必然的に深い階層を目指す探索者には、ダンジョン内で宿泊する技能が求められる様になる。これらの商品ラインナップは、そう言う事だろうな。
「半年も経つと、色々変わってるな」
「そうだな。始めの頃は全体的に初心者向けって言う感じだったけど、ダンジョン攻略が進むにつれて段々専門店ぽくなってきているな」
裕二の言う通り、以前置いてあった民生用の安価で質が微妙な品々は減り、プロ仕様の専門色が強い品々が多くなっている。客の要望に応え、ここも色々品揃えを変えているんだな。
俺達は暫く物色をした後、美佳達と合流し数点の買い物をした。探索者カードを入れるカードケースや、武器を持ち運ぶ時に使う肩掛け収納バッグ何かだ。
「さてと……取り敢えずこれで、協会でするべき手続きと買い物は全部終わったよな?」
俺は4人の顔を見渡しながら、最終確認を取る。
ここで不備があると、明日ダンジョンにいけなくなるからな。
「大丈夫だろう」
「そうね。

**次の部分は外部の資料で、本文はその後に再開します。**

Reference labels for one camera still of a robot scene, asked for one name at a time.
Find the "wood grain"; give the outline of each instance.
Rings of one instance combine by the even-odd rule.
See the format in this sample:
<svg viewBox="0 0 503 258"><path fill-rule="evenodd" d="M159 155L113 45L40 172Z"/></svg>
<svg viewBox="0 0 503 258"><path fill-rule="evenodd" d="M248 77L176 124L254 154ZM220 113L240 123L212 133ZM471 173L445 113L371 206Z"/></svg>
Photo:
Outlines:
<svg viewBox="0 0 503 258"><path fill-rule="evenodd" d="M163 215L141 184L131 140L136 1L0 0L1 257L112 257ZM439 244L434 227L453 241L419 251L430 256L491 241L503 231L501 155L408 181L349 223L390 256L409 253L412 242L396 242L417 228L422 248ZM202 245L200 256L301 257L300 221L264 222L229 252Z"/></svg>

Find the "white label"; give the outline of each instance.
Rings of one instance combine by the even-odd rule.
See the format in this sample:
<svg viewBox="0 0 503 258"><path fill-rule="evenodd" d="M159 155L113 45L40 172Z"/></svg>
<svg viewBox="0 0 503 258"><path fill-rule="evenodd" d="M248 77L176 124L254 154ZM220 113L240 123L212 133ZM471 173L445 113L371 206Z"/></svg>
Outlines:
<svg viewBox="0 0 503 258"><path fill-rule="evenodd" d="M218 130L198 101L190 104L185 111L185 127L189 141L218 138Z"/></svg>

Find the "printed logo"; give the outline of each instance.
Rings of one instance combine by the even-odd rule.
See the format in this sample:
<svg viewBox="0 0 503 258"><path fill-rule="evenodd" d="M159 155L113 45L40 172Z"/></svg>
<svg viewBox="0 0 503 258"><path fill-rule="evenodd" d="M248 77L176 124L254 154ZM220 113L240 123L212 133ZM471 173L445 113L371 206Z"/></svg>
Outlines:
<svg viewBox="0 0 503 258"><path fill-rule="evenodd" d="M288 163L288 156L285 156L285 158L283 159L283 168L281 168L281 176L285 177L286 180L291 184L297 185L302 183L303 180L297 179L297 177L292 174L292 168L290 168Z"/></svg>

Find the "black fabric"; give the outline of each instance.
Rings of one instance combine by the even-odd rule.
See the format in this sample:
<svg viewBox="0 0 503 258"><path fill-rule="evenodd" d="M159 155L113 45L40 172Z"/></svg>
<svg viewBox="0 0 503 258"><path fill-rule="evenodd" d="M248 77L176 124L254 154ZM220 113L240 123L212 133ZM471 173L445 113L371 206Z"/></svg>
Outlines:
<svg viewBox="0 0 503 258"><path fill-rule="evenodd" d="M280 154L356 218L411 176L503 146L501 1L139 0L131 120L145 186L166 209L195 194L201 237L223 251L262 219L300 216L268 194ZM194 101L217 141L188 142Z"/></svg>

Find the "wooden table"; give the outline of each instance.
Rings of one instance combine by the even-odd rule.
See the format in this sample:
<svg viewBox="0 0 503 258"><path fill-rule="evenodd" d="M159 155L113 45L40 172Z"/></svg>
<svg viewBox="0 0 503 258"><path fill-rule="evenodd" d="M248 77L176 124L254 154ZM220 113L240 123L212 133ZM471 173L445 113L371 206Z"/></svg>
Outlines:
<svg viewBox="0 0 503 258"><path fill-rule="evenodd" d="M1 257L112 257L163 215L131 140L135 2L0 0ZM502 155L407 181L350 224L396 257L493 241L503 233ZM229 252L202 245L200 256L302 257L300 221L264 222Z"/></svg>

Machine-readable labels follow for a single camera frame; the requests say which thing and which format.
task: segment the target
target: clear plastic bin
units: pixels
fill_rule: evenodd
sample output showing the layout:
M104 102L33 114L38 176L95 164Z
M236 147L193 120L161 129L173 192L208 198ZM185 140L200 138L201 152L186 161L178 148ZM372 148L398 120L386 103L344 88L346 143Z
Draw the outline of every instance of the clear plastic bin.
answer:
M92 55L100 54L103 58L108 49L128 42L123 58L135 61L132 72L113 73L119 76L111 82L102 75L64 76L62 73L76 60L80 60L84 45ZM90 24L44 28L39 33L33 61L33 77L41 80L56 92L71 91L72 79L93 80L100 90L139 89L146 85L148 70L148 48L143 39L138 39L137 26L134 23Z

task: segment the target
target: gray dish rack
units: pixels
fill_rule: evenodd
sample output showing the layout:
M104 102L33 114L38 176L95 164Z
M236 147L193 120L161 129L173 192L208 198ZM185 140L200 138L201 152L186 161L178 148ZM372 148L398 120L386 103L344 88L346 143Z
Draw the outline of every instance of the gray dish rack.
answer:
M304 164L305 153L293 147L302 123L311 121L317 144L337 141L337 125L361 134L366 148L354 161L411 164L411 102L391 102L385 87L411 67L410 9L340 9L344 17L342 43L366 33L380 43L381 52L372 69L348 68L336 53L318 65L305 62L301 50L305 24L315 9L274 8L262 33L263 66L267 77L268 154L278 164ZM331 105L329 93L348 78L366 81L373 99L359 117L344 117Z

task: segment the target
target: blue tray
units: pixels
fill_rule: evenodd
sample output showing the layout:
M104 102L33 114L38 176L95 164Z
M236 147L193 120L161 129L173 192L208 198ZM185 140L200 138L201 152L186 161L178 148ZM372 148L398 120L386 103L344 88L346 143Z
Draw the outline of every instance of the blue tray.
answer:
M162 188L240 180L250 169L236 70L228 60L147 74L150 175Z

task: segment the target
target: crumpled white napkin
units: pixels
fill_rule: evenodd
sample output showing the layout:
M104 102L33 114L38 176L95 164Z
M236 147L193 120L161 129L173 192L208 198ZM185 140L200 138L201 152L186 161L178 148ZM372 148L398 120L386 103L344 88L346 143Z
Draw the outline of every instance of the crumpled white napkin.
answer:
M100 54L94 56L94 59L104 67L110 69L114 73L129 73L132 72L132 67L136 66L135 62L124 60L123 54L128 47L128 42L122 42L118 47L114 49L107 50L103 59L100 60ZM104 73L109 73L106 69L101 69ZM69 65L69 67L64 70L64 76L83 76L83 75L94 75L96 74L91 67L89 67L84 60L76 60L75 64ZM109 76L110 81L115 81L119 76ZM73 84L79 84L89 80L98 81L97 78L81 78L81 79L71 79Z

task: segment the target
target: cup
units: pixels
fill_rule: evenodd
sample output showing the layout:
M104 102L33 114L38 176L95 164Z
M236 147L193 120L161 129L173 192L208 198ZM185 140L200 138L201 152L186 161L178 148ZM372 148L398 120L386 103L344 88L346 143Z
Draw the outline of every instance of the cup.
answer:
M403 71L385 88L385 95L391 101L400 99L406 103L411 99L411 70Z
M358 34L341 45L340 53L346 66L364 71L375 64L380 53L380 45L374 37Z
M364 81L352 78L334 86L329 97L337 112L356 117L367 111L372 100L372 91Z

取り敢えず、必要な手続きは全部済ませているはずよ?」
「そうそう!」
「お兄さん達のパーティーメンバーとしての追加登録もしているので、大丈夫だと思います」
どうやら、大丈夫なようだ。
「じゃぁ、届いた二人の荷物も確認したいから、帰ろうか?」
「うん!」
「はい」
裕二と柊さんは首を縦に振り、美佳と沙織ちゃんは元気に返事を返す。
因みに、帰りは電車と徒歩だ。行きにタクシーを使ったのは、所有者変更をしていない武器を持っていたからだ。今は所有者登録も変更済みの上、公式SHOPで武器の入っている木箱をラッピングして貰い偽装しているので見た目的な問題は無い。
只、ラッピングの包装紙にダンジョン協会のロゴマークが沢山付いているので、それが原因で職質をかけられないかと微妙に心配だけど。
無事に事務手続きは終了。カードも発行され、美佳ちゃん達もこれで正式に探索者です。